A noter que le style est très particulier, l'héroïne, qui est narratrice du roman, ne cesse de se mettre à la place des personnes qui l'entourent en imaginant leurs pensées, de manière si développée et directe qu'on peut se prendre au jeu au point d'oublier quasiment que c'est simplement ce qu'elle s'imagine... jusqu'à ce que l'intrigue se déroule et qu'on ait ensuite les réactions des autres, qui ne sont pas forcément telles qu'elles les avaient imaginées.

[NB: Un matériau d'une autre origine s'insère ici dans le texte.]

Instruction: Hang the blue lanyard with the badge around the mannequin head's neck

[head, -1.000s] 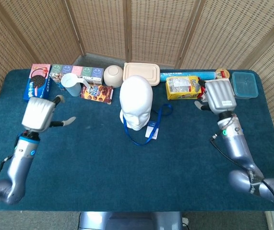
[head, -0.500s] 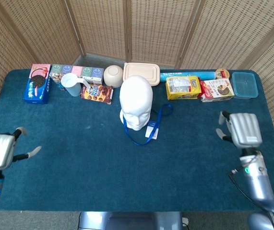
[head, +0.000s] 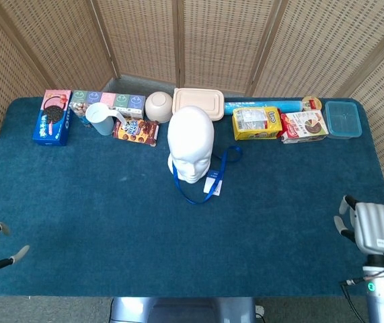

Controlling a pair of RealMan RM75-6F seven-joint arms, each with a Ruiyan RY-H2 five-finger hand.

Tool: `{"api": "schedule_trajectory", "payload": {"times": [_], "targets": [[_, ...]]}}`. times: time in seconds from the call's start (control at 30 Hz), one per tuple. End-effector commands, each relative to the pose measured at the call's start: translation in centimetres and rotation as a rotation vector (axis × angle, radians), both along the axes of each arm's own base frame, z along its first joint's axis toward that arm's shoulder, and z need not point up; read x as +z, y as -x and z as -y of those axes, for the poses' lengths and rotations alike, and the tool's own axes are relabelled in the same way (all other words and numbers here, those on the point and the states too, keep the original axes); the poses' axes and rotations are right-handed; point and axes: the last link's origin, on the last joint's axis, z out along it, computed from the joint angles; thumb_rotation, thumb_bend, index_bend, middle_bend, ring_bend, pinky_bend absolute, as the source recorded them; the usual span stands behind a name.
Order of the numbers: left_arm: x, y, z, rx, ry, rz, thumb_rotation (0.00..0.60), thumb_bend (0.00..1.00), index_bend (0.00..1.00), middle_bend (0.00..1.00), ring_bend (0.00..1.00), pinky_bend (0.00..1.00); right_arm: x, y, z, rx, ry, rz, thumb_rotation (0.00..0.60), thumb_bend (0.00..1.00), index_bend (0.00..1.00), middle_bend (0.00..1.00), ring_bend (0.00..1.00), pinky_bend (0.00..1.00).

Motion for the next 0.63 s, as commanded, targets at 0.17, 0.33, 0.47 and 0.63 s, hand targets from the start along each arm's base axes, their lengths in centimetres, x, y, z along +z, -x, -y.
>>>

Cela donne un style plein de circonvolutions, on peut avoir l'impression de sans arrêt tourner autour du pot, que l'auteur nous fait tourner en bourrique, cela peut agacer et j'ai eu des retours d'autres lectrices qui m'ont dit avoir trouvé ce procédé un peu lourd à la longue. Cela n'a pas été mon cas car la personnalité de l'héroïne m'a été sympathique, en me rappelant un peu ma propre façon de me "prendre la tête" tout le temps.
Extrait :
« Il est un autre inconvénient à pâtir d'un malheur : pour qui l'éprouve, ses effets durent beaucoup plus que ne dure la patience des êtres disposés à l'écouter et à l'accompagner, l'inconditionnalité qui se teinte de monotonie ne résiste guère.Et ainsi, tôt ou tard, la personne triste reste seule alors qu'elle n'a pas encore terminé son deuil ou qu'on ne la laisse plus parler de ce qui est encore son seul monde, parce que ce monde d'angoisse finit par être insupportable et qu'il fait fuir.Elle s'aperçoit que pour autrui n'importe quel malheur a sa date de péremption sociale, que personne n'est fait pour contempler la peine, que ce spectacle n'est tolérable que durant un bref laps de temps, tandis qu'il porte en lui déchirement et commotion et une certaine possibilité d'agir en protagonistes pour ceux qui regardent et assistent, et qui se sentent indispensables, sauveurs, utiles. Mais en constatant que rien ne change et que la personne affectée n'avance ni n'émerge, ils se sentent superflus et dévalorisés, en sont presque offensés et s'en éloignent. »
(lu en février ou mars)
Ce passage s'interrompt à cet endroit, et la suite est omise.